Пронко (Pronko, 1988) отмечает, что у нас отсутствуют какие-либо свидетельства того, что мозг обрабатывает, контролирует, хранит, помнит или выполняет функции. Даже если мы предположим, что он действительно делает все это, мы должны объяснить, каким образом это возможно, прежде чем сможем применить данное объяснение к человеческой деятельности. Он заключает, что все эти компьютерные атрибуты мозга — не более чем чистая мифология: что нам фактически известно — так это то, что мозг участвует в таких событиях, как мышление и вспоминание, но в них также участвует и множество других условий, как биологических, так и небиологических, и именно их совместное действие охватывает когнитивные и другие виды взаимодействий.
Когниция как управляющий фактор
Согласно точке зрения Миксона (Mixon, 1987), представление когнитивной психологии о том, что человек является иерархически организованным существом — не более чем иллюзия. Не существует никакой пирамиды, на вершине которой находится мозг или когнитивный процессор, спускающий команды вниз по инстанциям. Вместо этого в работу вступает сложная система отношений — способов мышления, движения, чувствования и речи, а также условий внешней среды. «Люди просто не являются (даже по аналогии) машинами, невосприимчивыми к окружающей среде и контролируемыми когнитивными процессами» (р. 40). Мы делаем то, что мы делаем, не благодаря когнитивному указанию, а благодаря овладеваемым со временем и практикой навыкам. Например, мы не можем просто решить думать так, как мастер дзен. Мы должны пройти соответствующую практику, чтобы овладеть этим искусством.
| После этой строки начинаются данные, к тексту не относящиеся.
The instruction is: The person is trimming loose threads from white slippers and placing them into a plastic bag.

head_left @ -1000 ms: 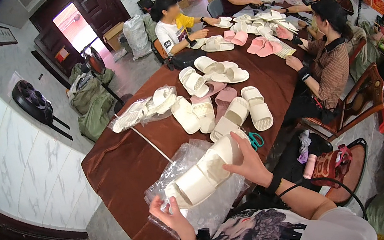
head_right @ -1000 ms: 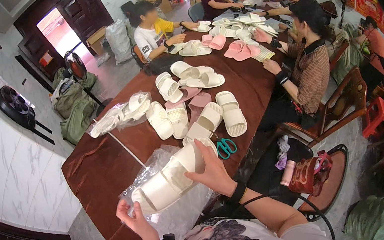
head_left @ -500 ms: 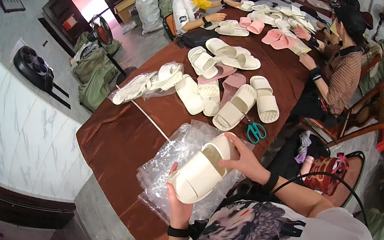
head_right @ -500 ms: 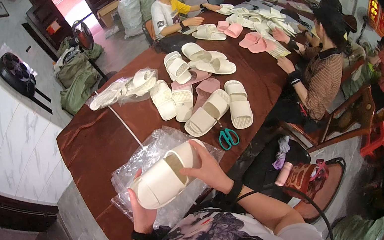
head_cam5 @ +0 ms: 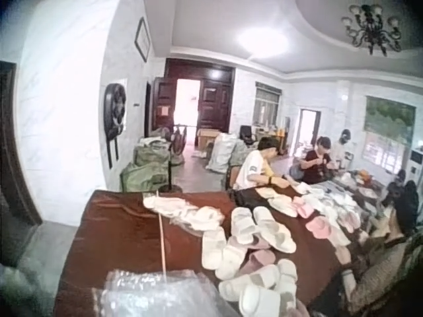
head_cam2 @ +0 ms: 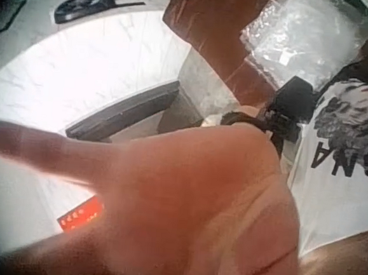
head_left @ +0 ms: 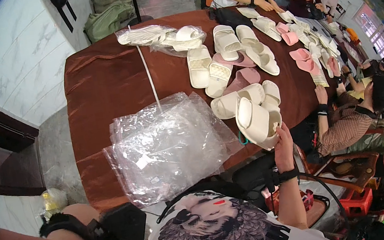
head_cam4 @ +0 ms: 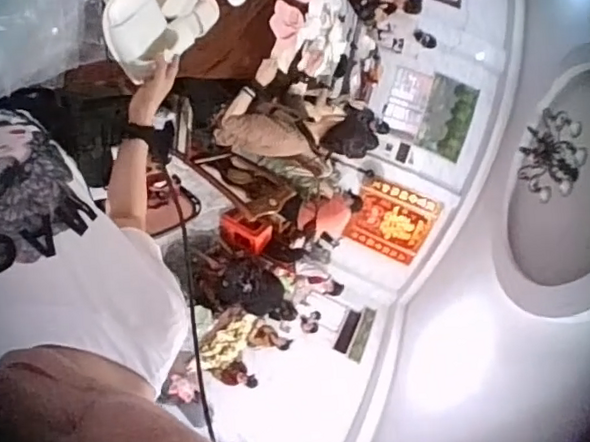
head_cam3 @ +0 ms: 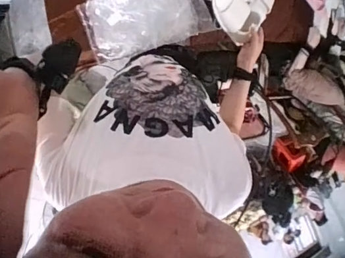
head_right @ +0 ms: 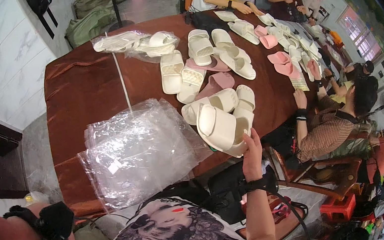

Флора и Кестнер (Flora & Kestner, 1995) также утверждают, что когниции не являются причинами, инициирующими поведение.
Эвристики
Широко известна претензия когнитивистов, в особенности Саймона (Newell & Simon, 1972; Simon,
109
1990), на то, что модель обработки информации обеспечивает эффективное средство поиска научных принципов, лежащих в основе познавательной деятельности. С другой стороны, по мнению Морриса, Хиггинса и Бикела (Morris, Higgins & Bickel, 1982), у нас нет никаких гарантий, что вопросы, на которые выводят нас эвристики, могут принести результат или даже являться научными по своей природе; более того, формулирование вопросов определенного типа может явиться препятствием для постановки других вопросов, не менее, а возможно, и более важных. Кроме того, вопросы и ответы, исходящие от когнитивизма, до сих пор были настолько далеки от реальных событий, связанных с людьми и их окружением, что трудно интегрировать их с чем-либо конкретным.
Репрезентационизм
Скиннер (Skinner, 1977) подвергает сомнению логику, лежащую в основе предположения, что мы реагируем на репрезентации мира, а не на сам мир. «Если познание заключается в конструировании психических (ментальных) копий реальных вещей, как мы познаем копии?» — спрашивает он. Быть может, мы создаем копии копий, копии копий копий и т. д.? Когда мы передвигаемся по определенной местности, конструируем ли мы карты, по которым ориентируемся, или мы ориентируемся на самой местности? А если у нас есть карта, создаем ли мы карту карты? Напротив, считает он, «тело реагирует на мир в точке контакта; создание копий было бы пустой тратой времени» (р. 6). Аналогичным образом он подвергает сомнению «теорию копий», рассматривая память (Skinner, 1989). Мы можем создать копии вещей, которые мы видим, но как мы можем создать копии того, что мы делаем? Даже если мы моделируем поведение, мы не можем сохранить его. Когда мы вспоминаем, как нечто выглядит, мы делаем то же, что делали тогда, когда впервые увидели это. В тот момент видение не требовало копий, как не требует их в настоящий момент вспоминание. Узнавание, это у-знавание (повторное познание, recognizing), повторение той реакции, которая возникла у нас впервые. Запоминание — это действие, направленное на то, чтобы в будущем отреагировать таким же образом, каким мы реагируем в настоящем.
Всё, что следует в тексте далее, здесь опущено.